今から25年前の私が建築学生19歳の頃の話。

長期の休みに初めて海外へ行く機会があり、その事を知人に話すと「インドへ行くならカメラを持って行きなさい」と1台のカメラを借りる事になりました。

NIKON FE2。1983年から1987年に製造されたニコンの35mm一眼レフカメラ。

それまでマニュアルカメラに触れたこともなく、出発前に軽くカメラの取り扱いを教わり旅たちました。

今思えばなぜこの時にカラーネガの他にモノクロフィルムを持って行ったのかは記憶にありませんが、初めて自分で見た風景を白と黒で表現した瞬間でもありました。

目的地は北インドのラダック地区。ヒマラヤ山脈とカラコラム山脈に挟まれ、パキスタンと中国に国境を接する場所。

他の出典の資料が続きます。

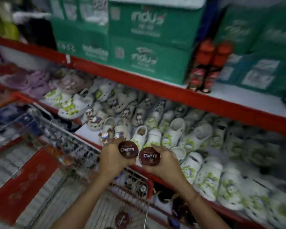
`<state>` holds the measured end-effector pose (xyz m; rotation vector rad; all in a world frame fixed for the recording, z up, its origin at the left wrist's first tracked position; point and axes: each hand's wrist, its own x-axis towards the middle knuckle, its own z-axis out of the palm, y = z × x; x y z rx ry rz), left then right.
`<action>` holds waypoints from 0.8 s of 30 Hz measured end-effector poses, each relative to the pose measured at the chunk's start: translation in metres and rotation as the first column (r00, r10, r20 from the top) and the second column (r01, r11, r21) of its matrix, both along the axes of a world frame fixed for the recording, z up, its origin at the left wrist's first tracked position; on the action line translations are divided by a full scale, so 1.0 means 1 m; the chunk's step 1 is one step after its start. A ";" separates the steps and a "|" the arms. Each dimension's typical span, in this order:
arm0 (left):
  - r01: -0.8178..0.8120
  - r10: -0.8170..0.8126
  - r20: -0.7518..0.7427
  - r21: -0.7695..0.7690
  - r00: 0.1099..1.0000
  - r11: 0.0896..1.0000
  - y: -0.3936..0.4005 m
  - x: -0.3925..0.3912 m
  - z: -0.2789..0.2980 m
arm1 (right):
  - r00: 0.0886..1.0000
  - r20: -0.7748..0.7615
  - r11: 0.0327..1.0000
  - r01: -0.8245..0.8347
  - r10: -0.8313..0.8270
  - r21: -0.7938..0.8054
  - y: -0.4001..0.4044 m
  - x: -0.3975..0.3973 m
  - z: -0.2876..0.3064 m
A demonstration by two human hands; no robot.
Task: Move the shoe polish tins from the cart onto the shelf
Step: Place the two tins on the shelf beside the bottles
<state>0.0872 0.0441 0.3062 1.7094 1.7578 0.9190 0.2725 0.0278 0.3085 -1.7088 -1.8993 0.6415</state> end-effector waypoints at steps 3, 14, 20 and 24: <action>0.092 -0.092 0.000 0.054 0.996 0.994 0.014 0.032 0.049 | 0.998 0.007 0.998 0.064 -0.064 0.015 -0.003 0.034 0.053; 0.296 -0.316 0.019 0.298 0.949 0.907 0.060 0.186 0.179 | 0.927 0.058 0.909 0.348 -0.369 0.230 0.001 0.180 0.190; 0.319 -0.318 -0.042 0.229 0.947 0.920 0.101 0.270 0.194 | 0.872 0.121 0.875 0.452 -0.475 0.175 0.040 0.245 0.213; 0.302 -0.292 -0.095 0.119 0.952 0.946 0.131 0.308 0.189 | 0.852 0.131 0.861 0.497 -0.508 0.106 0.078 0.271 0.204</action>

カシュミールのシュリーナガル(Srinagar)からラダックのレー(Leh)という町へバスで向かいました。googleで距離を見ると418kmと表示で10時間。シュリーナガルを朝に出て中間の町カルギルで一泊、翌日の午後にレーへ到着だったと記憶。

インドとパキスタンの国境ラインギリギリの道路とあって、ゲリラに悟られないよう夜間は月明かりだけで崖っぷちの道路をバスでひたすら走ったのは良い思い出です。

 

その時のモノクロ写真をご紹介。

私のモノクロフィルム原体験。

白と黒で出来たコントラストの世界、色情報を排除したその完結さ、画面細部の粒子感など、その後モノクロの世界に惹かれたのは言うまでもありません。